* [Task item] Only the lines below between the ones containing "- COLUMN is" and "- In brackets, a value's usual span", inclusive, are to be reproduced, each exactly as it stands.

*** Begin section ***

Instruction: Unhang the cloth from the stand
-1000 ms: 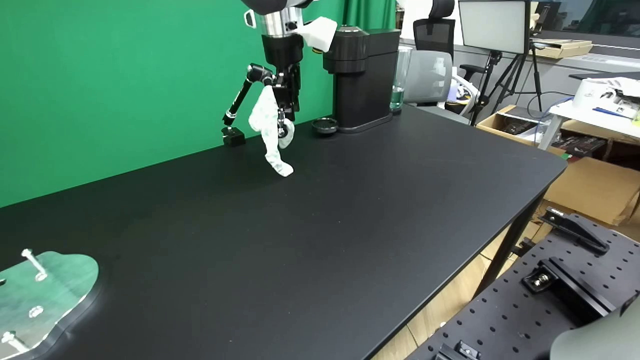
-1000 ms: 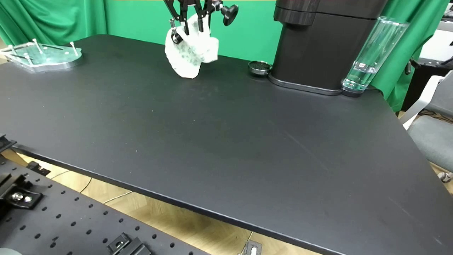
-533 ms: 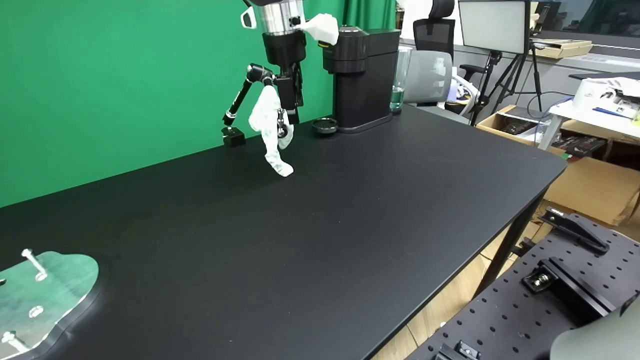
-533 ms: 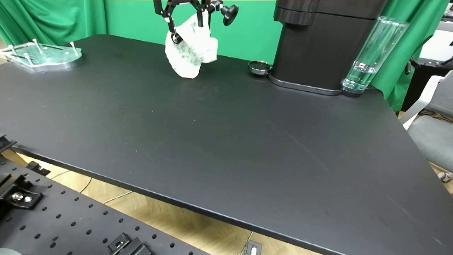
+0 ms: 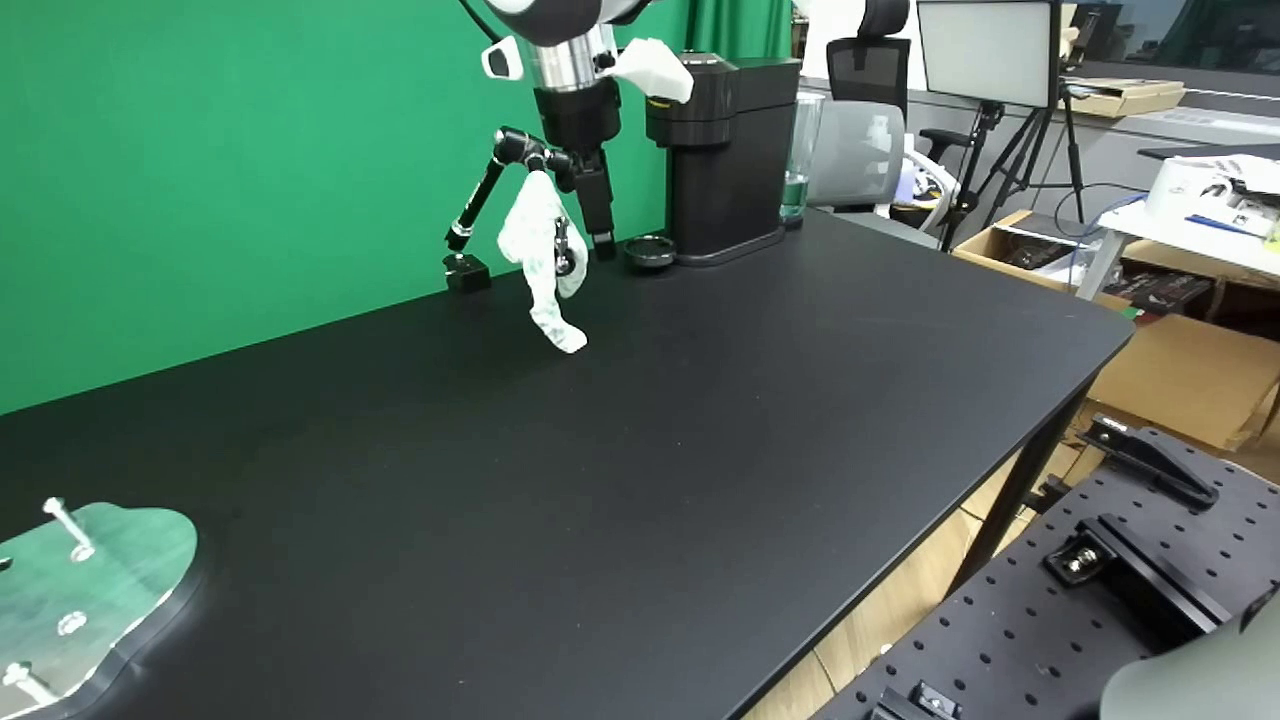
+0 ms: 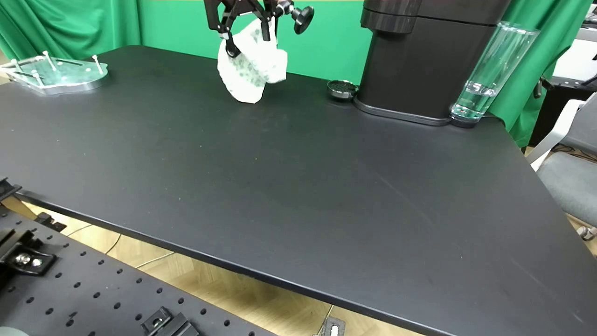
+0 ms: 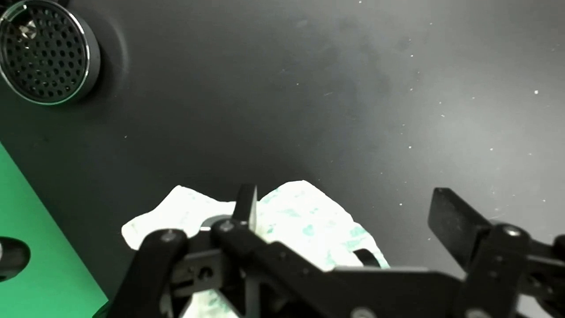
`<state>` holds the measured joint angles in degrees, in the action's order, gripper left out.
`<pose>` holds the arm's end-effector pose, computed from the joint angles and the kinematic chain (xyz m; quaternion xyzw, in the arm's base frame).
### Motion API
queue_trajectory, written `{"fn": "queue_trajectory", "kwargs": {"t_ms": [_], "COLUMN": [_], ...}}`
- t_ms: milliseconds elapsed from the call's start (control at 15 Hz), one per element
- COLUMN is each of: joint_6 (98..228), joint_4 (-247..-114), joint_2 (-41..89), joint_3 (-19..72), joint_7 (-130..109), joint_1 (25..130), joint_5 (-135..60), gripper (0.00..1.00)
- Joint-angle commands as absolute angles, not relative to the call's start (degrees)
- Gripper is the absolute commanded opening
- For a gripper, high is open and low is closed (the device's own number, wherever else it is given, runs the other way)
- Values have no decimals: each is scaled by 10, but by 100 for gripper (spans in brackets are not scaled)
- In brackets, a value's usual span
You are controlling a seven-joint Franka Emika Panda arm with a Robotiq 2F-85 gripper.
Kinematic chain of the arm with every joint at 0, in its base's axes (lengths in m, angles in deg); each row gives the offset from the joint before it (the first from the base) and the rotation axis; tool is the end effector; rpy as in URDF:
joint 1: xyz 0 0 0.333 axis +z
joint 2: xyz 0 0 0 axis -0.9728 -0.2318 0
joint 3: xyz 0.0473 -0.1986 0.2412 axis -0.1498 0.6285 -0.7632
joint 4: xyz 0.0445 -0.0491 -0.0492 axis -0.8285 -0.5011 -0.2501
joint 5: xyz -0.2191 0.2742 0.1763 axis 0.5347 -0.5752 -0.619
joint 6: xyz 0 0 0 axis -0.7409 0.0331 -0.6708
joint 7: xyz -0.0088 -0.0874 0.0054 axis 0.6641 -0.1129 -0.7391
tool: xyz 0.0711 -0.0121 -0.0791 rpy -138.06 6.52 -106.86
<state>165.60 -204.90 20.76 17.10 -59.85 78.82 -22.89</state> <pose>0.5934 0.0780 0.2788 0.8404 0.5349 -0.0188 0.0850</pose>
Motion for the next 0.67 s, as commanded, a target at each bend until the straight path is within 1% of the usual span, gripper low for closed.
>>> {"fn": "queue_trajectory", "kwargs": {"t_ms": [0,200,267,333,400,467,600], "joint_6": [1722,1765,1776,1781,1787,1794,1805], "joint_4": [-2063,-2064,-2064,-2065,-2067,-2068,-2069], "joint_2": [207,199,195,193,192,191,188], "joint_3": [178,179,181,181,182,183,183], "joint_7": [-581,-559,-552,-550,-547,-544,-537], "joint_1": [790,789,789,788,788,787,787], "joint_5": [-204,-217,-218,-217,-218,-219,-218], "gripper": [100,100,75,75,69,60,45]}}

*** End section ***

* [Your solution]
- COLUMN is each of: joint_6 (98..228), joint_4 (-247..-114), joint_2 (-41..89), joint_3 (-19..72), joint_7 (-130..109), joint_1 (25..130), joint_5 (-135..60), gripper (0.00..1.00)
- Joint-angle commands as absolute angles, not relative to the call's start (degrees)
- Gripper is the absolute commanded opening
- For a gripper, high is open and low is closed (the device's own number, wherever else it is given, runs the other way)
- Values have no decimals: each is scaled by 10, but by 100 for gripper (spans in brackets are not scaled)
- In brackets, a value's usual span

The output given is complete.